## Your assignment
Exactly as they appear below, repeat the lines from the one with "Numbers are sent" through the one with "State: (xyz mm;", and no others.

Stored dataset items
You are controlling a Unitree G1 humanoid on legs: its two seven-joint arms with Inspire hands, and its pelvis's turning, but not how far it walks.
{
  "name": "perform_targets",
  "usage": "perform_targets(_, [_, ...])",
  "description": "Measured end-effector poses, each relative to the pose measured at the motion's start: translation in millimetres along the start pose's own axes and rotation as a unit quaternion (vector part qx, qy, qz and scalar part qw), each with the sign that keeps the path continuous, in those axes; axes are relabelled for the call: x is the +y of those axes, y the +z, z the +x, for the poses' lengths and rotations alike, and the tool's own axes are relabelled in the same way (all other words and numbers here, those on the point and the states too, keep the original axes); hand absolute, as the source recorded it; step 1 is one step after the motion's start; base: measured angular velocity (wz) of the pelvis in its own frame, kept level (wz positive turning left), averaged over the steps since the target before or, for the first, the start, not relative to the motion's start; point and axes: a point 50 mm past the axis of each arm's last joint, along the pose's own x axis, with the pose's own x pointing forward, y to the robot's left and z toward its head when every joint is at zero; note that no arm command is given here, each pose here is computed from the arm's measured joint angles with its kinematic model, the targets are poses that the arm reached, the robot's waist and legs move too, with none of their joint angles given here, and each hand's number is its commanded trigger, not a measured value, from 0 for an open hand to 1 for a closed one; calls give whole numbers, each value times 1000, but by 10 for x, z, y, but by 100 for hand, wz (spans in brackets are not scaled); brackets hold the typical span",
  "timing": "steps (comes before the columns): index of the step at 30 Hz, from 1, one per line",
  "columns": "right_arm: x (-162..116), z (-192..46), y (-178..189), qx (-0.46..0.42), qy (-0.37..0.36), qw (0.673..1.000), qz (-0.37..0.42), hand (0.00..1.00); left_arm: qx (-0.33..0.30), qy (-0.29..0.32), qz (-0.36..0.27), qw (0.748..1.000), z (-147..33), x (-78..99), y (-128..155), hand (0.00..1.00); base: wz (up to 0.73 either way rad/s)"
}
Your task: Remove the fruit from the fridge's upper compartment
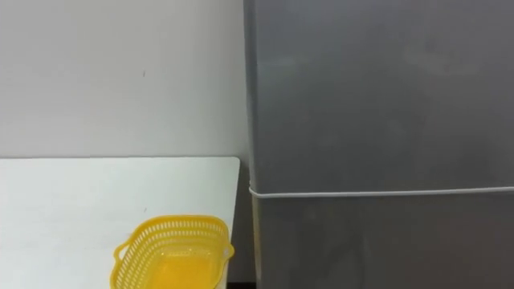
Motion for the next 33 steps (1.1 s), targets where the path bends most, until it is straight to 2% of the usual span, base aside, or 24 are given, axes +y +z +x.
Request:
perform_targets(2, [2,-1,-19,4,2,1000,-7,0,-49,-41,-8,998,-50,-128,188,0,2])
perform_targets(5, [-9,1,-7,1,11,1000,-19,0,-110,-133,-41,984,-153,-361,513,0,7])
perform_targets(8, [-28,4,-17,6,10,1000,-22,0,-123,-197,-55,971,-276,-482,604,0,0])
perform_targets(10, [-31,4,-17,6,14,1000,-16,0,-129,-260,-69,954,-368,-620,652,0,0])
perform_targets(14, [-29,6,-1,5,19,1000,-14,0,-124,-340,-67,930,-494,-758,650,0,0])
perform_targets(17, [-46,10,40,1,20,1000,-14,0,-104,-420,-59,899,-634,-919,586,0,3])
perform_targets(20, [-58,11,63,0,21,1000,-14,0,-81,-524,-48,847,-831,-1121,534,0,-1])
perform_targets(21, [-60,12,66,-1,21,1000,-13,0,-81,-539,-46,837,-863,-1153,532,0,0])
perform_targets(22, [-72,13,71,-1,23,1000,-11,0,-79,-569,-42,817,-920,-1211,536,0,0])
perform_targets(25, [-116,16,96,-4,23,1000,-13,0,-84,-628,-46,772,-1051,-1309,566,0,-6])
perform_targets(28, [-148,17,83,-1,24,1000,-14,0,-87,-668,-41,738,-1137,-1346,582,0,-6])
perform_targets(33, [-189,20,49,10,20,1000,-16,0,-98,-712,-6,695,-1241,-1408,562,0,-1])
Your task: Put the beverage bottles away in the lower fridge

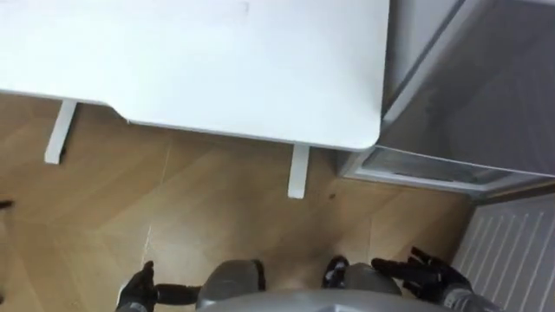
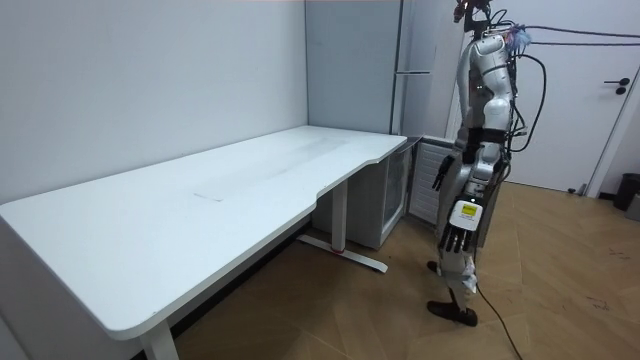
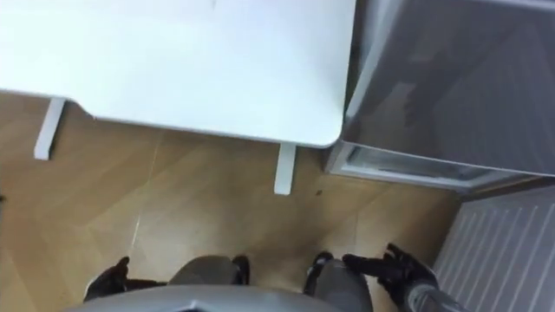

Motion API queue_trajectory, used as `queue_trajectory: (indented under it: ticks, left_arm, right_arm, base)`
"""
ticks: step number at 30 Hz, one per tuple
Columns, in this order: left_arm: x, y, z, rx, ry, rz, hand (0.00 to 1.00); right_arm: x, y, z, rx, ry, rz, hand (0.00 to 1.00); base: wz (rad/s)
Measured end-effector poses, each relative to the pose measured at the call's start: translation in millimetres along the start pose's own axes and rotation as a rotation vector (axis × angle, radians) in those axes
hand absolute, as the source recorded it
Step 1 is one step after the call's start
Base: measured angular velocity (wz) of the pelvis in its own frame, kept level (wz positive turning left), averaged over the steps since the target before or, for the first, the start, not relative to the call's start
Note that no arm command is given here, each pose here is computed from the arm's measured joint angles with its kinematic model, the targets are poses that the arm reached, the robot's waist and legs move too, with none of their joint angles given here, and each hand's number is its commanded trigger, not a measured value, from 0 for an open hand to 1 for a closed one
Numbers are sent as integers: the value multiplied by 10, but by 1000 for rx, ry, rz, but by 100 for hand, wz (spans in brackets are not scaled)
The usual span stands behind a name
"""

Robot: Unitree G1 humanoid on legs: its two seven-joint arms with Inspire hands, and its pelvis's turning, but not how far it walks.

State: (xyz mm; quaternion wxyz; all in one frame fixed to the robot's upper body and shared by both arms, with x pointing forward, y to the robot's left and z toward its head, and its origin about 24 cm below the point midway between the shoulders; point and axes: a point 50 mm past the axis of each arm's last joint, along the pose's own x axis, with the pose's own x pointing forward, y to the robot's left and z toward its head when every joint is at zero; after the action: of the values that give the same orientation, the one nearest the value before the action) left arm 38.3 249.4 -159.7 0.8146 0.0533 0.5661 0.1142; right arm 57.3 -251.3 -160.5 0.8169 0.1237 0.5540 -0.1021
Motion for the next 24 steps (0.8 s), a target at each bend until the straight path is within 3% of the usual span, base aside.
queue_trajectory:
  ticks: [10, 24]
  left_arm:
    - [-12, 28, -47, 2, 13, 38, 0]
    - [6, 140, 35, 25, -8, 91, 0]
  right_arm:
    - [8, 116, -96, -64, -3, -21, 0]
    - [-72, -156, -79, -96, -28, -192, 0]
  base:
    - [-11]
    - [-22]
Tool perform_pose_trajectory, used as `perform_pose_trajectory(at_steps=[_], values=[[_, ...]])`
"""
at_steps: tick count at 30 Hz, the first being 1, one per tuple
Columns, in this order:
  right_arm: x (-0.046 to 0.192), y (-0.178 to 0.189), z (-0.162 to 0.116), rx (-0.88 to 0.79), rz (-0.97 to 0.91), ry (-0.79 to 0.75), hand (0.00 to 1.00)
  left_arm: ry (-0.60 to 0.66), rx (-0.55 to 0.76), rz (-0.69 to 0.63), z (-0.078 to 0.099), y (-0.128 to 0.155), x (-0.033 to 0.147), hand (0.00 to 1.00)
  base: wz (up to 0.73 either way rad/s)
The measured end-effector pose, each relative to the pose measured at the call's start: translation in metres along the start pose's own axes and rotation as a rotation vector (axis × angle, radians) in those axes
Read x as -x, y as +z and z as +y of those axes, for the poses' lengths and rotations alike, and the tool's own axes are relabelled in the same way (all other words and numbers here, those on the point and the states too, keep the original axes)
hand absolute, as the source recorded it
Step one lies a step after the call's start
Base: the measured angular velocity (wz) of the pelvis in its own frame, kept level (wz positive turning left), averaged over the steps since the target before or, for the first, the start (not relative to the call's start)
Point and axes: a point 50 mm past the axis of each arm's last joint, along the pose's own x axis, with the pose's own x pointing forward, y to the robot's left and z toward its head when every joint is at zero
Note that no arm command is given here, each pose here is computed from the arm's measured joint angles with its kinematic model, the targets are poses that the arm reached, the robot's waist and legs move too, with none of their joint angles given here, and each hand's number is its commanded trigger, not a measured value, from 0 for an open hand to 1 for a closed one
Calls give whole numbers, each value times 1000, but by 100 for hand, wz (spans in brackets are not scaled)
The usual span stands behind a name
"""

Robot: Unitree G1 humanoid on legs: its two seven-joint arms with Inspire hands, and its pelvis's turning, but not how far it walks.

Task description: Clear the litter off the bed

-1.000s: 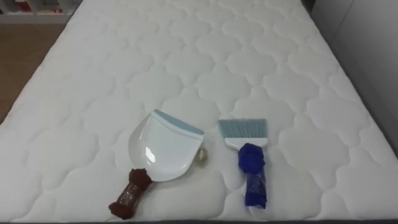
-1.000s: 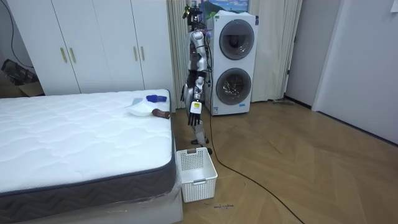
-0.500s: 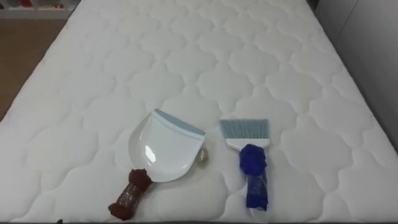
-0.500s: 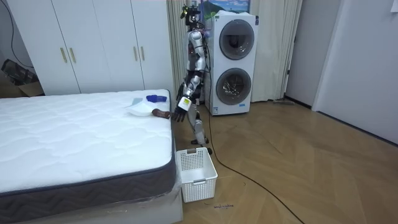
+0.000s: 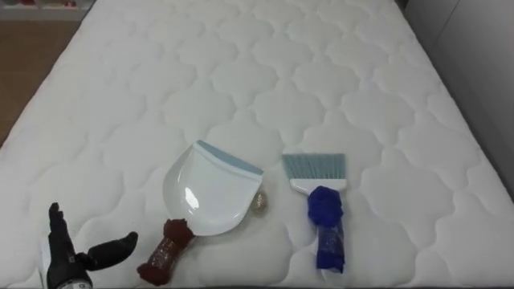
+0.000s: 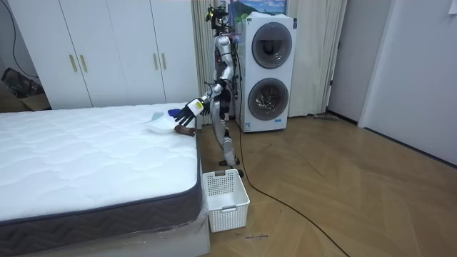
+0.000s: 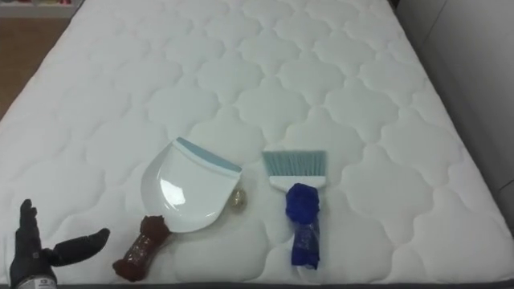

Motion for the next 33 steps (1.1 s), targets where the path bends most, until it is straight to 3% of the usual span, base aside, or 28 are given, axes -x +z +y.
perform_pose_trajectory(at_steps=[5,21,33], values=[[0,0,0,-10,3,4,0,-20,-8,-28,-3,6,0,0,0],[-4,15,5,5,-22,28,0,-164,-40,-78,-44,24,-8,0,1],[-7,27,5,6,-36,27,0,-220,-108,-77,-53,18,-4,0,-1]])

## Exercise answer
Numbers are sent as integers: the value multiplied by 10, but by 1000 for rx, ry, rz, but by 100 for hand, wz (spans in brackets are not scaled)
The usual span stands behind a name
"""

Robot: Unitree G1 humanoid on legs: its two seven-joint arms with Inspire hands, and its pelvis's turning, but not how far it walks.

State: (xyz mm; quaternion wxyz; all in one frame fixed to the robot's upper body and shared by both arms, with x pointing forward, y to the robot's left and z toward its head, and its origin about 24 cm below the point midway between the shoulders; point and axes: a point 50 mm past the axis of each arm's last joint, along the pose's own x axis, with the pose's own x pointing forward, y to the robot's left and z toward its head when every joint is at zero; after the action: of the values that give the same orientation, the one nearest the value before the action) left arm 38.3 249.4 -159.7 0.8146 0.0533 0.5661 0.1142; right arm 57.3 -251.3 -160.5 0.8169 0.1237 0.5540 -0.1021

The output above is complete as it stands.